William stepped up, holding high in air the neatest model that had been shown. Its frame was of dowel sticks, its covering made from a silk umbrella, and the contrast of the black silk and the silver-painted frame gave it a unique and attractive appearance. It was trussed up with a veritable network of fine wiring, and its planes were flexed to perfection with the pliant ribs of a lady’s fan. Its two propellers, red and highly polished, shone in the bright sunlight. It was whispered about that William’s father had had something to do with this, and the little craft looked well worthy of a skilled and practiced hand. Gordon walked over to the touring-car and sat on the step beside Harry.

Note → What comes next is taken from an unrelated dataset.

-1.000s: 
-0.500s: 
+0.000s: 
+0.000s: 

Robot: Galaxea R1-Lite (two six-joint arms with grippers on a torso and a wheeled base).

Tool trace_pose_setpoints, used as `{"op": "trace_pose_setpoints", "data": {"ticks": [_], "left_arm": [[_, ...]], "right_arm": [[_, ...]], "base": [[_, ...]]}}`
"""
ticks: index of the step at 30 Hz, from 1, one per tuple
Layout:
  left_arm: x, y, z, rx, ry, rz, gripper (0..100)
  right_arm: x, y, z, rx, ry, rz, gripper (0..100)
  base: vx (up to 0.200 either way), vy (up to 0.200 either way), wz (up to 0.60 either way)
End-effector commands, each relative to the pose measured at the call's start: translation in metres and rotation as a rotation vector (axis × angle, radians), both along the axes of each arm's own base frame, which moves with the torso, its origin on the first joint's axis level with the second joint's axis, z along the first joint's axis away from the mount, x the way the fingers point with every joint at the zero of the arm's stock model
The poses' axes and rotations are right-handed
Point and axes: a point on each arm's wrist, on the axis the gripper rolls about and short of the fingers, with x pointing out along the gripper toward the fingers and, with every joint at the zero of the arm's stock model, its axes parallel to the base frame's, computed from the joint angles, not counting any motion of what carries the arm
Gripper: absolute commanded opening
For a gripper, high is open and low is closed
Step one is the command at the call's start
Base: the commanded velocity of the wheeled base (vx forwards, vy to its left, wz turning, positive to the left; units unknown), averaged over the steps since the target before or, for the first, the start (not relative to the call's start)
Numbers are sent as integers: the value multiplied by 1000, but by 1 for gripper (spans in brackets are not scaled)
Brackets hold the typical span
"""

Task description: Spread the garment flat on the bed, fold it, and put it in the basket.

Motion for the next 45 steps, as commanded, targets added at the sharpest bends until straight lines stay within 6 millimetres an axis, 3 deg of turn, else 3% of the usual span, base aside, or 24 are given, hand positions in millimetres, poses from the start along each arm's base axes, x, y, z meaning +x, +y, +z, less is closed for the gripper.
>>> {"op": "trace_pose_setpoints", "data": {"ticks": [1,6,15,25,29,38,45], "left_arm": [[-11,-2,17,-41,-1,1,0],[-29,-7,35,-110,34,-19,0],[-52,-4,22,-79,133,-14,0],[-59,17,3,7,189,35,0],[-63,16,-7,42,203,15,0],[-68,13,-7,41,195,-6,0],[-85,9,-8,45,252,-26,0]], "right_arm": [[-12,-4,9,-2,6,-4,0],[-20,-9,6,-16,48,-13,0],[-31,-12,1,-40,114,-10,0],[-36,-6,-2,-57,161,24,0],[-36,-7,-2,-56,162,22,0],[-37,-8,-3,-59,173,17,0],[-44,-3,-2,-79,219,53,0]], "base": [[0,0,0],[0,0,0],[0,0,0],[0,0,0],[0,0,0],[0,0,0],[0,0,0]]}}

“Looks pretty slick, doesn’t she, Kid?” said Harry.
And she went “pretty slick,” too. When both propellers had been wound tight, the beautiful little model was started on its aerial excursion. For fully one hundred and fifty feet it cut its way upward and onward, amid loud cheering. Harry watched it critically. Its long strands of elastic band, fully two feet in length, extended its power over a longer interval of time than that of any craft thus far. And its rigidity and proportions gave it wonderful buoyancy. It had passed the alighting place of every previous flier when, glittering in the sunlight, its propellers slowing down and its elastics hanging slack, it coasted downward at a long angle. Its course had been straight as an arrow, and it had covered four hundred and one feet.
Following came several crank devices, none of which made much of a showing. Then Announcer Billy seemed to be puzzling over his schedule.
“What’s the matter, Billy?” the boys called.
“Struck a snag, Billy?”
“Try hard, Billy—there you go!”
“Master Penfield Danforth, of the 1st Oakwood Troop, Boy Scouts, flying the—a—model of his own design—propelled by the Cham—the Cham—”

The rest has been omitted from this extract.